▸ YOUR ASSIGNMENT
Looking at the listing below, work out the number of lines where the string "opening" shows up, and give that number only.

▸ DATA SEGMENT
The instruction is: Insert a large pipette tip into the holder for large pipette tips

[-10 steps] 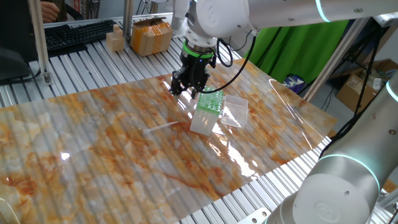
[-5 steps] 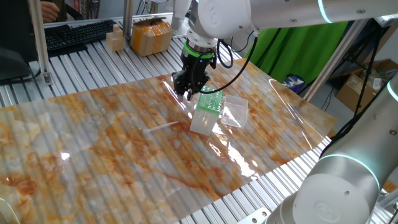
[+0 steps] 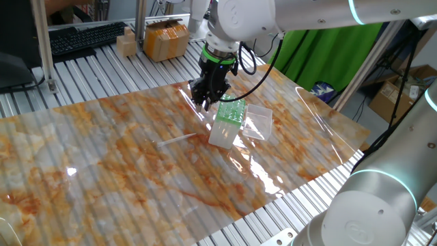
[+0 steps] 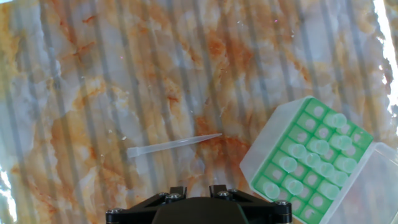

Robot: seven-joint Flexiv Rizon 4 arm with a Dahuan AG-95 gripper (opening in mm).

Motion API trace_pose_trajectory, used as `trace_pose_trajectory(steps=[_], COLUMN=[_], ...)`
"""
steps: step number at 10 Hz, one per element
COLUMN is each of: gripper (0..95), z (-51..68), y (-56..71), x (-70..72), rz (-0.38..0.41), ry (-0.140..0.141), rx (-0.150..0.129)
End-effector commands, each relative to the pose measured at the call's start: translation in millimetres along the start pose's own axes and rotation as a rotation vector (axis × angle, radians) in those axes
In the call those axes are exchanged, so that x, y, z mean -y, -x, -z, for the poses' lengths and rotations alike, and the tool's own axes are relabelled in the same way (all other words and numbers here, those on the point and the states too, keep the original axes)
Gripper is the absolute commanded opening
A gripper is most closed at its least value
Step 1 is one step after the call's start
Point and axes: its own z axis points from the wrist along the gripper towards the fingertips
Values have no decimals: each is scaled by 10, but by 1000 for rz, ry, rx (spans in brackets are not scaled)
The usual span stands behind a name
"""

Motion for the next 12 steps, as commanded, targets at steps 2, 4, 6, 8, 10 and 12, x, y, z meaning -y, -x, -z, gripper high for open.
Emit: trace_pose_trajectory(steps=[2, 4, 6, 8, 10, 12], gripper=[190, 190, 190, 0, 0, 0], z=[-2, -1, 7, 15, 15, 19], y=[-2, -5, -12, -18, -18, -21], x=[-1, -4, -22, -37, -38, -48], rz=[-1, 26, 73, 78, 46, 38], ry=[3, 5, 9, 7, 8, 9], rx=[0, 1, 1, 1, 1, 2])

▸ WRITTEN REPLY
2